## Boston Housing Exercise

In [None]:
import pandas as pd
import numpy as np
import matplotlib.pyplot as plt
from sklearn.model_selection import train_test_split
from sklearn.linear_model import LinearRegression
from sklearn.linear_model import Ridge
from sklearn.linear_model import Lasso
from sklearn import datasets
seed = 0
np.random.seed(seed)

In [None]:
from sklearn.datasets import load_boston

In [None]:
# Load the Boston Housing dataset from sklearn
boston = load_boston()
bos = pd.DataFrame(boston.data)
# give our dataframe the appropriate feature names
bos.columns = boston.feature_names
# Add the target variable to the dataframe
bos['Price'] = boston.target

### Our goal will be to predict the price of housing based on the feaures in this data set

In [None]:
# For student reference, the descriptions of the features in the Boston housing data set
# are listed below
boston.DESCR

In [None]:
bos.head()

In [None]:
# Select target (y) and features (X)
X = bos.iloc[:,:-1]
y = bos.iloc[:,-1]

In [None]:
# Split the data into a train test split
x_train, x_test, y_train, y_test = train_test_split(X,y,test_size=0.25, random_state=seed, shuffle=True)

### Exercise:  Use sklearn to fit a multiple linear regression model.  How will you decide which features to include?

In [None]:
lreg = LinearRegression()
lreg.fit(x_train,y_train)
pred = lreg.predict(x_test)
rmse = np.sqrt(np.mean((y_test-pred)**2))
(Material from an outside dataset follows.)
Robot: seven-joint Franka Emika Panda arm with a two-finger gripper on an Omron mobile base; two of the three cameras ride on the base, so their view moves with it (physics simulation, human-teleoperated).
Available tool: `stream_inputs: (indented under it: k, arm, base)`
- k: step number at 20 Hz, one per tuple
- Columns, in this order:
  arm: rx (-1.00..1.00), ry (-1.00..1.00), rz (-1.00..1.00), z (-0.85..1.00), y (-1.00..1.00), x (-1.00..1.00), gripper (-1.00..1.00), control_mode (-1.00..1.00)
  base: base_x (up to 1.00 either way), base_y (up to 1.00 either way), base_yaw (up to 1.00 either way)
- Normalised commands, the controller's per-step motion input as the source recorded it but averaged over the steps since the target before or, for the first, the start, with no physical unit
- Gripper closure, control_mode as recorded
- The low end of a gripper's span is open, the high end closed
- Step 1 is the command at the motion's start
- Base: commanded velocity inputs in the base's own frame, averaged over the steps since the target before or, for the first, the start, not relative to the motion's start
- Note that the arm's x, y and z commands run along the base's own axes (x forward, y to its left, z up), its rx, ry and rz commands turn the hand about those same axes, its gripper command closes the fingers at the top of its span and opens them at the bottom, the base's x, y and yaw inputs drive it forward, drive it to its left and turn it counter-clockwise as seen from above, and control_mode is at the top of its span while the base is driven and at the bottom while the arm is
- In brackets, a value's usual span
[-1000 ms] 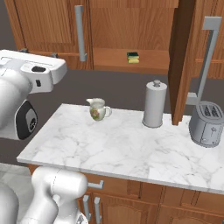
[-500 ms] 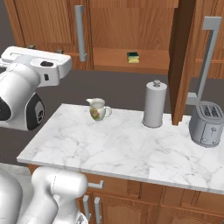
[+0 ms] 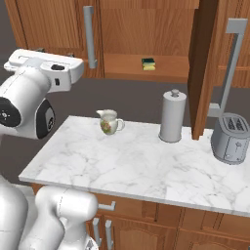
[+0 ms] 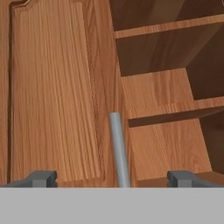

print("Root Mean Squared Error: {}".format(rmse))
print("R^2: {}".format(lreg.score(x_test, y_test)))
print("Adjusted R^2: {}".format(1 - (1-lreg.score(x_test, y_test))*(len(y_test)-1)/(len(y_test)-x_test.shape[1]-1)))

In [None]:
# Fit a linear regression model using Ridge
ridge = Ridge()
ridge.fit(x_train,y_train) 
pred = lreg.predict(x_test)
rmse = np.sqrt(np.mean((y_test-pred)**2))

print("Root Mean Squared Error: {}".format(rmse))
print("R^2: {}".format(lreg.score(x_test, y_test)))
print("Adjusted R^2: {}".format(1 - (1-lreg.score(x_test, y_test))*(len(y_test)-1)/(len(y_test)-x_test.shape[1]-1)))

In [None]:
# Fit a linear regression model using lasso
lasso= Lasso()
lasso.fit(x_train,y_train) 
pred = lreg.predict(x_test)
rmse = np.sqrt(np.mean((y_test-pred)**2))

print("Root Mean Squared Error: {}".format(rmse))
print("R^2: {}".format(lreg.score(x_test, y_test)))
print("Adjusted R^2: {}".format(1 - (1-lreg.score(x_test, y_test))*(len(y_test)-1)/(len(y_test)-x_test.shape[1]-1)))

In [None]:
#Remove dependent Variable 
X = bos[['CRIM', 'ZN', 'INDUS', 'CHAS', 'NOX', 'RM', 'AGE', 'DIS', 'RAD','PTRATIO', 'B', 'LSTAT']]
# Split the data into a train test split
x_train, x_test, y_train, y_test = train_test_split(X,y,test_size=0.25, random_state=seed, shuffle=True)

In [None]:
lreg = LinearRegression()
lreg.fit(x_train,y_train)
pred = lreg.predict(x_test)
rmse = np.sqrt(np.mean((y_test-pred)**2))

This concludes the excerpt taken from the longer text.